-- WHAT IS NEEDED --
What is needed here is an exact repetition of the records below, beginning at the line that has "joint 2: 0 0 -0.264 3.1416" and stopping after the line that has "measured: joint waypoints".

Data extracted from a collection:
**********

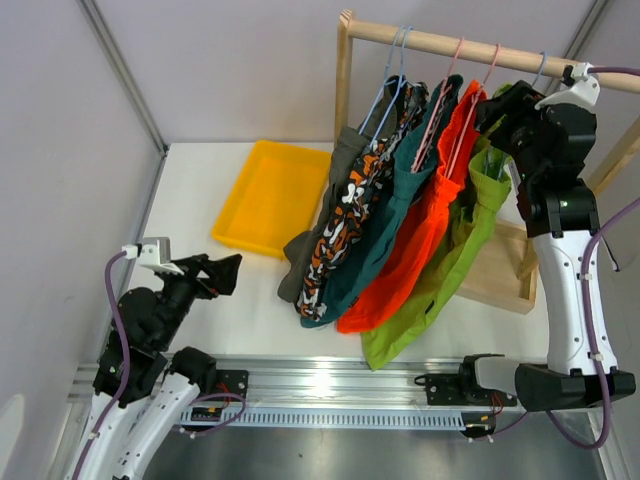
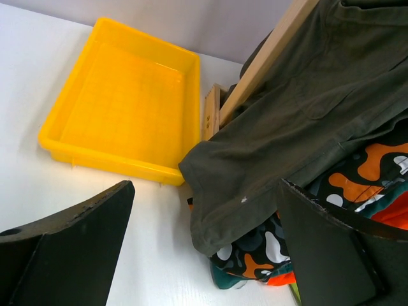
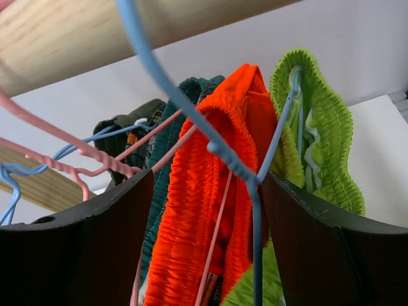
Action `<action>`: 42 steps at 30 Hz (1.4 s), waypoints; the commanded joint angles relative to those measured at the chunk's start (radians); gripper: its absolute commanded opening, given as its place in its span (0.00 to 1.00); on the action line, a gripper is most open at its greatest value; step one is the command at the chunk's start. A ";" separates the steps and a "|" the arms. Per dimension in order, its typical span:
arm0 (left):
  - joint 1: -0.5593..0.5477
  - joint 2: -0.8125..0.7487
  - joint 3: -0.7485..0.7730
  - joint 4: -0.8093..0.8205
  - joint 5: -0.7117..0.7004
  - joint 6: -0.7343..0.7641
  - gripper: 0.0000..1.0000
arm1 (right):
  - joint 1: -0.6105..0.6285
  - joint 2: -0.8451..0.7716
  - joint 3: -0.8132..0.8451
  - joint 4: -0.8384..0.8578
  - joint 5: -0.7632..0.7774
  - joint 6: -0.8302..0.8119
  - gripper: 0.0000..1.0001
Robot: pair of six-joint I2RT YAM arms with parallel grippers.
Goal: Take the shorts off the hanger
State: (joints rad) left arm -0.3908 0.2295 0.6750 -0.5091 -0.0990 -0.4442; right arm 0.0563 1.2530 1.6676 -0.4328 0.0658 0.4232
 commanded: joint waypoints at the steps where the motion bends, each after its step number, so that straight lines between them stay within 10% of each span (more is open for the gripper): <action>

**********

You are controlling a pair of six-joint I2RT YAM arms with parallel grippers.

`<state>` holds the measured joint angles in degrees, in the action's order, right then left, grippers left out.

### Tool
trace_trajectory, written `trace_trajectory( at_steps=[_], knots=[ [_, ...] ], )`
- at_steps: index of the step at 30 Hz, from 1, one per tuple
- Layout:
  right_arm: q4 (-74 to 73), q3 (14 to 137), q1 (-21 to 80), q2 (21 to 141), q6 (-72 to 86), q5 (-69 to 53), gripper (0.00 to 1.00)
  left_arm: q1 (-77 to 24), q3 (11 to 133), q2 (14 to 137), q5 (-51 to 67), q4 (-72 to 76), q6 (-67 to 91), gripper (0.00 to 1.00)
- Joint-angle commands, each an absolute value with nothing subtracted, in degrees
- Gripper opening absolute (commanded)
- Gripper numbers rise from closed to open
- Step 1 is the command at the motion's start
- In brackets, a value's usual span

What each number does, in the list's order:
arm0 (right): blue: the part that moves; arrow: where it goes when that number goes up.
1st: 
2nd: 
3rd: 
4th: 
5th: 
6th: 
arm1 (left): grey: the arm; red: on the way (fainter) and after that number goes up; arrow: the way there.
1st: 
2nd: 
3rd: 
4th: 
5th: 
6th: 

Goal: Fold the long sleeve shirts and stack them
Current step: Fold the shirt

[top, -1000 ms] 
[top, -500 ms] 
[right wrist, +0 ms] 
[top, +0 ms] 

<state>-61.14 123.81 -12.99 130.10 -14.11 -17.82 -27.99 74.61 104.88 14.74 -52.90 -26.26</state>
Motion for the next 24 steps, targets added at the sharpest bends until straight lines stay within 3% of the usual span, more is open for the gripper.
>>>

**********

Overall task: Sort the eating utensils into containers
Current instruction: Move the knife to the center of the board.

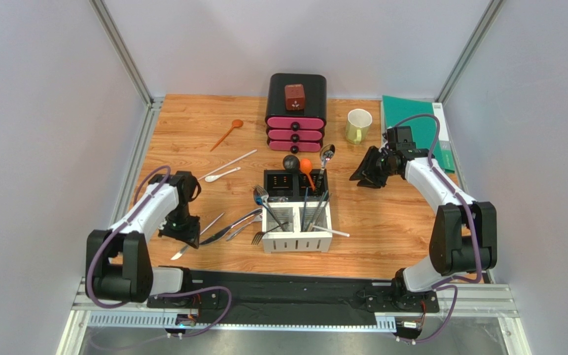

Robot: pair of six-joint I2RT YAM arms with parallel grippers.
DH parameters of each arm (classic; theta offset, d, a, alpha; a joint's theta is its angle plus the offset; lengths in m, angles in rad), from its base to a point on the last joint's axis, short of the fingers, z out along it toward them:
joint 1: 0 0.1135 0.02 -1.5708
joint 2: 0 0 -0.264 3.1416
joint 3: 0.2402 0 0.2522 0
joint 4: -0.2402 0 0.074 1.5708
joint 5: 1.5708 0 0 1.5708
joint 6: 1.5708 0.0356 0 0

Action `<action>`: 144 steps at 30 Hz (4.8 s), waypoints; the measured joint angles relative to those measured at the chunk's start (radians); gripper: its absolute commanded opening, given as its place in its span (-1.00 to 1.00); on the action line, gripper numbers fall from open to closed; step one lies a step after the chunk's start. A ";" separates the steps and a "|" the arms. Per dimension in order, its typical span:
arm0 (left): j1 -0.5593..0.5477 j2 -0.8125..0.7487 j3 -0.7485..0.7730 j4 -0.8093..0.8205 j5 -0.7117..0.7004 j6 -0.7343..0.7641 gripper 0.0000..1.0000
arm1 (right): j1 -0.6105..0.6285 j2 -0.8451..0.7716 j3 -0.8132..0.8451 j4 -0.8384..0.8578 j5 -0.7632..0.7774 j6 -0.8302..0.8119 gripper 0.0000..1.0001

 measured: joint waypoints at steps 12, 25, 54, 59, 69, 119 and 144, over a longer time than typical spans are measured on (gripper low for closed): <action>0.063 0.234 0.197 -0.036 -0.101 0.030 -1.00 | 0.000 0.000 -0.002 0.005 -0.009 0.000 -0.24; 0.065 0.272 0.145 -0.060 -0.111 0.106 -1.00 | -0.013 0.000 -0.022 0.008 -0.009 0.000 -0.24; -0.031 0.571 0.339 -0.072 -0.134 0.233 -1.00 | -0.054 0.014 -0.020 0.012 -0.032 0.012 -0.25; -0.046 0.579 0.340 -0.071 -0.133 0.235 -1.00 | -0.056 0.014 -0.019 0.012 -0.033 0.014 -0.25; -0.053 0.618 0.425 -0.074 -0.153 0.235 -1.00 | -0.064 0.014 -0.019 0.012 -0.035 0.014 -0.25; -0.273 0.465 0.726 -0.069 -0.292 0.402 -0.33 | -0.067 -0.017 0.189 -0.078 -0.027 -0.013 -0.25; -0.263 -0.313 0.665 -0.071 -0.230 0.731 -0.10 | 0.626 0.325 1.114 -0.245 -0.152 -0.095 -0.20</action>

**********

-- SOLUTION TO THE EXERCISE --
joint 2: 0 0 -0.264 3.1416
joint 3: 0.2402 0 0.2522 0
joint 4: -0.2402 0 0.074 1.5708
joint 5: 1.5708 0 0 1.5708
joint 6: 1.5708 0.0356 0 0

Action `<action>`: 144 steps at 30 Hz (4.8 s), waypoints; the measured joint angles relative to those measured at the chunk's start (radians); gripper: its absolute commanded opening, given as its place in its span (-1.00 to 1.00); on the action line, gripper numbers fall from open to closed; step one lies a step after the chunk's start. A ";" separates the steps and a "|" the arms. Per dimension in order, its typical span:
arm0 (left): j1 -0.5593..0.5477 j2 -0.8125..0.7487 j3 -0.7485..0.7730 j4 -0.8093..0.8205 j5 -0.7117..0.7004 j6 -0.7343..0.7641 gripper 0.0000..1.0000
arm1 (right): j1 -0.6105..0.6285 j2 -0.8451..0.7716 j3 -0.8132..0.8451 j4 -0.8384..0.8578 j5 -0.7632..0.7774 j6 -0.8302..0.8119 gripper 0.0000..1.0001

 measured: joint waypoints at steps 12, 25, 54, 59, 69, 119 and 144, over a longer time than typical spans are measured on (gripper low for closed): <action>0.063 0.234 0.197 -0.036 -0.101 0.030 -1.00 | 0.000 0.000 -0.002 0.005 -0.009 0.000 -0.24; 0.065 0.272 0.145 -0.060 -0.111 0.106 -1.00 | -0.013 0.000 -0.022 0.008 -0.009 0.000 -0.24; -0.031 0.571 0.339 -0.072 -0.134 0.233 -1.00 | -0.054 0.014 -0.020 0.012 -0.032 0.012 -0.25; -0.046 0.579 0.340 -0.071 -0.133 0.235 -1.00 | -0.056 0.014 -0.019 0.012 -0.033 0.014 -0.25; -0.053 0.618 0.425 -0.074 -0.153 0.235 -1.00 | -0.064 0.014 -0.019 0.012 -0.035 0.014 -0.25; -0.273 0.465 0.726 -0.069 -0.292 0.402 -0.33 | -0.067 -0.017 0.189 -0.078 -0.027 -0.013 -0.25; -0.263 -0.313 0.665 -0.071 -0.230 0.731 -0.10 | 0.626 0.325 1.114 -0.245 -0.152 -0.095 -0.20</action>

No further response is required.